Task prompt: Scan the listing below for the word "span" and copy every line where it occurs.

Data for processing:
===
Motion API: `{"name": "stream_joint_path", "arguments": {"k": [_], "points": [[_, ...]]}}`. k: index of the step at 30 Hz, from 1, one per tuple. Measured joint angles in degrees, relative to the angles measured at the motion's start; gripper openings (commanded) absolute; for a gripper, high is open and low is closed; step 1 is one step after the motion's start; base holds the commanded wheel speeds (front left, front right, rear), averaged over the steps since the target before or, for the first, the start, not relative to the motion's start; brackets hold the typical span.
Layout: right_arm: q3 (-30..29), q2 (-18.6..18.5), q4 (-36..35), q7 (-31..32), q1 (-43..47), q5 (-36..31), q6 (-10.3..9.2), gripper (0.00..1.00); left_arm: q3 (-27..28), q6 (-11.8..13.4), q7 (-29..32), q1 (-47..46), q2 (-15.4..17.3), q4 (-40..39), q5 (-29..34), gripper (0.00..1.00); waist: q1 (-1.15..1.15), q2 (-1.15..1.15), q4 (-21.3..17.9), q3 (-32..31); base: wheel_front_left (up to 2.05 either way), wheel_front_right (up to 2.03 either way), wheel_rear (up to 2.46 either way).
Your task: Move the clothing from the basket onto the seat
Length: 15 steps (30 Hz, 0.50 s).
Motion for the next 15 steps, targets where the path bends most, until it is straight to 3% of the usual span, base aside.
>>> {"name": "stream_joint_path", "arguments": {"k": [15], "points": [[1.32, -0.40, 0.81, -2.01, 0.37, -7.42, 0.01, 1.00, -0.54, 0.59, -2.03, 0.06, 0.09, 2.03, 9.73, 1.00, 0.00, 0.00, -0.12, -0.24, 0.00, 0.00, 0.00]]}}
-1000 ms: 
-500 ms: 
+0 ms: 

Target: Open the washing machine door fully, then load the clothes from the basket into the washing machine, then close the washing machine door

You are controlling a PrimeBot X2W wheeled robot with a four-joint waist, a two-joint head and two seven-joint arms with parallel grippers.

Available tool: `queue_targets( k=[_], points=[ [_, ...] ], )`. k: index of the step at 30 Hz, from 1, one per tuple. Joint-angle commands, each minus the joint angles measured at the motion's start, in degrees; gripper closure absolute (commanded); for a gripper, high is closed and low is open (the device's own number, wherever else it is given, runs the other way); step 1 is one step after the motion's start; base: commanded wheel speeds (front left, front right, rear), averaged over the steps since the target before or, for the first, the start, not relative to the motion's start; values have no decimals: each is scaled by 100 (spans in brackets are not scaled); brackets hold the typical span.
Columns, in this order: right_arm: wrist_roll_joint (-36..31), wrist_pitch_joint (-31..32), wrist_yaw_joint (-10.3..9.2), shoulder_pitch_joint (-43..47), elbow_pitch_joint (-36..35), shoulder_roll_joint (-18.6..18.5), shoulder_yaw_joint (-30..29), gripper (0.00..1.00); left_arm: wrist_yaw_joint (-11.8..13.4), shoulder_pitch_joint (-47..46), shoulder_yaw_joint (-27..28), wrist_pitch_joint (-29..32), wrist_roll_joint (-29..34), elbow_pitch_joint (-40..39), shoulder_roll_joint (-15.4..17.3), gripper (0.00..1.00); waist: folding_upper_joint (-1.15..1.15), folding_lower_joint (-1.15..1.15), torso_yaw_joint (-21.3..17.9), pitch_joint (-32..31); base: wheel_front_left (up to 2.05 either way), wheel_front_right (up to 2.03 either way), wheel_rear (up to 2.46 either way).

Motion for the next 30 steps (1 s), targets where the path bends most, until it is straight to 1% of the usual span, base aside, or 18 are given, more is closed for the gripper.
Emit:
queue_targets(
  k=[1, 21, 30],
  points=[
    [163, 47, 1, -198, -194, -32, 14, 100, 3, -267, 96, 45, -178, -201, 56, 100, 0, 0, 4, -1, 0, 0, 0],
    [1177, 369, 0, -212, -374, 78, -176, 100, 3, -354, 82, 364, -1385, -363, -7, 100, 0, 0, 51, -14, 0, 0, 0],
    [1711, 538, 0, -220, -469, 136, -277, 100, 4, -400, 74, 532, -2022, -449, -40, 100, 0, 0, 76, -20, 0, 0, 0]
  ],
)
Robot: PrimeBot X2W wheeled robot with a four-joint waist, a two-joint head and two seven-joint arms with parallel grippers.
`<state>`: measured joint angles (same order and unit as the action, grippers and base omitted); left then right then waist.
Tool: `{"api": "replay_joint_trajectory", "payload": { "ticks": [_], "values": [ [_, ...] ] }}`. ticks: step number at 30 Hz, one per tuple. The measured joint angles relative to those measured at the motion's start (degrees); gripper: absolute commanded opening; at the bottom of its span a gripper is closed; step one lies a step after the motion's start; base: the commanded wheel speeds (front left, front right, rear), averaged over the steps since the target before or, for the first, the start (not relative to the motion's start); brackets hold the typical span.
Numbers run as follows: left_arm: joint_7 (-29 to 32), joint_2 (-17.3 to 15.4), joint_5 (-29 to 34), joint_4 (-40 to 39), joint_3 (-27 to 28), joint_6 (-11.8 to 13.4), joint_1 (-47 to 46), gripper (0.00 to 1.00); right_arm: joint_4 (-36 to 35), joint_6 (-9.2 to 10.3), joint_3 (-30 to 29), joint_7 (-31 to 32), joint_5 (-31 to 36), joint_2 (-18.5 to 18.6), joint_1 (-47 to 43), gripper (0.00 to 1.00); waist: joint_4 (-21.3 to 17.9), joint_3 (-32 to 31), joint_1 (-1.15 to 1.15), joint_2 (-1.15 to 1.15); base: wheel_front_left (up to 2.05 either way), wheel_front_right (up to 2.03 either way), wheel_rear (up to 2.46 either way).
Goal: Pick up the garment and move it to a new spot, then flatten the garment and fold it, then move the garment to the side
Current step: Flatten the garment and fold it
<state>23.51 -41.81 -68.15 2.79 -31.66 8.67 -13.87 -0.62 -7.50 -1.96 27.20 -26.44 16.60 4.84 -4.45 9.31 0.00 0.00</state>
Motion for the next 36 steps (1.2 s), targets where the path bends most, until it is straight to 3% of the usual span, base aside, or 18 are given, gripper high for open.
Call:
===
Response box:
Motion API: `{"name": "stream_joint_path", "arguments": {"k": [_], "points": [[_, ...]]}}`. k: index of the step at 30 Hz, from 1, one per tuple. Measured joint angles in degrees, relative to the angles measured at the motion's start; gripper openings (commanded) absolute; for a gripper, high is open and low is closed; step 1 is one step after the motion's start; base holds the commanded wheel speeds (front left, front right, rear), averaged over the steps since the target before or, for the first, the start, not relative to the motion's start; brackets hold the typical span.
Motion for the next 15 steps, targets where the path bends most, until it is straight to 3% of the usual span, base aside.
Available tool: `queue_targets( k=[_], points=[ [_, ...] ], )`. k: index of the step at 30 Hz, from 1, one per tuple. Joint-angle commands, each minus the joint angles measured at the motion's start, in degrees; gripper closure absolute (commanded); for a gripper, high is closed and low is open (the device's own number, wherever else it is given, runs the other way); step 1 is one step after the motion's start; base: commanded wheel speeds (front left, front right, rear), averaged over the steps since the target before or, for the first, the start, not relative to the motion's start; values have no decimals: each is scaled by 100 (spans in brackets are not scaled); brackets hold the typical span.
Motion for the next 30 steps (1 s), targets where the path bends most, until it is straight to 1% of the usual span, base aside, or 18 are given, more is closed for the gripper.
Tool: `{"api": "replay_joint_trajectory", "payload": { "ticks": [_], "values": [ [_, ...] ] }}`. ticks: step number at 30 Hz, one per tuple. The measured joint angles relative to those measured at the motion's start (degrees); gripper: absolute commanded opening; at the bottom of its span a gripper is closed; step one lies a step after the motion's start; base: the commanded wheel speeds (front left, front right, rear), averaged over the steps since the target before or, for the first, the start (not relative to the motion's start); brackets hold the typical span.
Motion for the next 36 steps (1.2 s), targets where the path bends most, until it is straight to 3% of the usual span, base aside, or 18 are given, gripper high for open.

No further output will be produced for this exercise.